Copy out, exactly and with nothing else, the stretch of lines that starts at the line containing "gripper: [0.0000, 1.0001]" and finishes at the end of the data.

★ ★ ★

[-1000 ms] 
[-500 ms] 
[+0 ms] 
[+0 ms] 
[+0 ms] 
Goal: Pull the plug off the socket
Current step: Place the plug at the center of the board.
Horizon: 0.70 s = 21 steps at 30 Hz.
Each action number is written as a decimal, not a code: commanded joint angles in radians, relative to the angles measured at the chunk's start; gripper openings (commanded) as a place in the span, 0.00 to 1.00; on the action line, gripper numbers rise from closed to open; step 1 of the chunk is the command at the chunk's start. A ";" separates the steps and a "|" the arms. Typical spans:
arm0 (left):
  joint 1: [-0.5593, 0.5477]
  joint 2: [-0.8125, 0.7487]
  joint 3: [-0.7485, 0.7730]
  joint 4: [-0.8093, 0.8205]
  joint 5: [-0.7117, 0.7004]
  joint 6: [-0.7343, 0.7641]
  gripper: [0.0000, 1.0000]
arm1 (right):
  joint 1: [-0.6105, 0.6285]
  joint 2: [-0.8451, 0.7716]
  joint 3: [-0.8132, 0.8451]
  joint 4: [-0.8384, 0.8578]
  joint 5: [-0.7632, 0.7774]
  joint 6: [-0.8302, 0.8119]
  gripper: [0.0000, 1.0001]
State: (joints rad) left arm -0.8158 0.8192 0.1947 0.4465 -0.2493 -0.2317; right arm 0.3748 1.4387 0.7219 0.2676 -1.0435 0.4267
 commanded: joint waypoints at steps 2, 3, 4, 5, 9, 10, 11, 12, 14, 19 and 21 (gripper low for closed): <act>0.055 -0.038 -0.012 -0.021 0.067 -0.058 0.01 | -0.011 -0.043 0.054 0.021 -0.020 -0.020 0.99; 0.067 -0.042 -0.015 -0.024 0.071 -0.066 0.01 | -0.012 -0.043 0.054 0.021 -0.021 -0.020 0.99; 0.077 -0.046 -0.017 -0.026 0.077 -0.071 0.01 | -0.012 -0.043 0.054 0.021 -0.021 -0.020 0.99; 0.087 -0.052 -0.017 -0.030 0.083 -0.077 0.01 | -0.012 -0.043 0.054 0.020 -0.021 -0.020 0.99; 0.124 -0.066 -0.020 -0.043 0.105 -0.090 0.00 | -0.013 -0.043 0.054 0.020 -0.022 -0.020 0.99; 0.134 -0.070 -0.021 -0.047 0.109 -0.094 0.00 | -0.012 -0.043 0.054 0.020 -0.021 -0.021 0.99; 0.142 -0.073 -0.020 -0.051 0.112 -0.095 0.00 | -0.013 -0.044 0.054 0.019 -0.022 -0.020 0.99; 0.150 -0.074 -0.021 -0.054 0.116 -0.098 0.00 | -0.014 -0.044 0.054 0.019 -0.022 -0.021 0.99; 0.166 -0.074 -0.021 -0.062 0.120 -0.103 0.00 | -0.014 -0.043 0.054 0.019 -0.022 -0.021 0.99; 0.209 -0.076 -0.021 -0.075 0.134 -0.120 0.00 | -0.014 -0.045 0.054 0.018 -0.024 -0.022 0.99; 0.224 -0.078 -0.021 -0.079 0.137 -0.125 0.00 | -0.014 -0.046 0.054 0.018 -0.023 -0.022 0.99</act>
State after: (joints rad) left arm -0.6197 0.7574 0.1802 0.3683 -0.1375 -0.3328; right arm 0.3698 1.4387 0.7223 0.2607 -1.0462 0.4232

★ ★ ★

→ TASK ANSWER
  gripper: [0.0000, 1.0001]
State: (joints rad) left arm -0.8158 0.8192 0.1947 0.4465 -0.2493 -0.2317; right arm 0.3748 1.4387 0.7219 0.2676 -1.0435 0.4267
 commanded: joint waypoints at steps 2, 3, 4, 5, 9, 10, 11, 12, 14, 19 and 21 (gripper low for closed): <act>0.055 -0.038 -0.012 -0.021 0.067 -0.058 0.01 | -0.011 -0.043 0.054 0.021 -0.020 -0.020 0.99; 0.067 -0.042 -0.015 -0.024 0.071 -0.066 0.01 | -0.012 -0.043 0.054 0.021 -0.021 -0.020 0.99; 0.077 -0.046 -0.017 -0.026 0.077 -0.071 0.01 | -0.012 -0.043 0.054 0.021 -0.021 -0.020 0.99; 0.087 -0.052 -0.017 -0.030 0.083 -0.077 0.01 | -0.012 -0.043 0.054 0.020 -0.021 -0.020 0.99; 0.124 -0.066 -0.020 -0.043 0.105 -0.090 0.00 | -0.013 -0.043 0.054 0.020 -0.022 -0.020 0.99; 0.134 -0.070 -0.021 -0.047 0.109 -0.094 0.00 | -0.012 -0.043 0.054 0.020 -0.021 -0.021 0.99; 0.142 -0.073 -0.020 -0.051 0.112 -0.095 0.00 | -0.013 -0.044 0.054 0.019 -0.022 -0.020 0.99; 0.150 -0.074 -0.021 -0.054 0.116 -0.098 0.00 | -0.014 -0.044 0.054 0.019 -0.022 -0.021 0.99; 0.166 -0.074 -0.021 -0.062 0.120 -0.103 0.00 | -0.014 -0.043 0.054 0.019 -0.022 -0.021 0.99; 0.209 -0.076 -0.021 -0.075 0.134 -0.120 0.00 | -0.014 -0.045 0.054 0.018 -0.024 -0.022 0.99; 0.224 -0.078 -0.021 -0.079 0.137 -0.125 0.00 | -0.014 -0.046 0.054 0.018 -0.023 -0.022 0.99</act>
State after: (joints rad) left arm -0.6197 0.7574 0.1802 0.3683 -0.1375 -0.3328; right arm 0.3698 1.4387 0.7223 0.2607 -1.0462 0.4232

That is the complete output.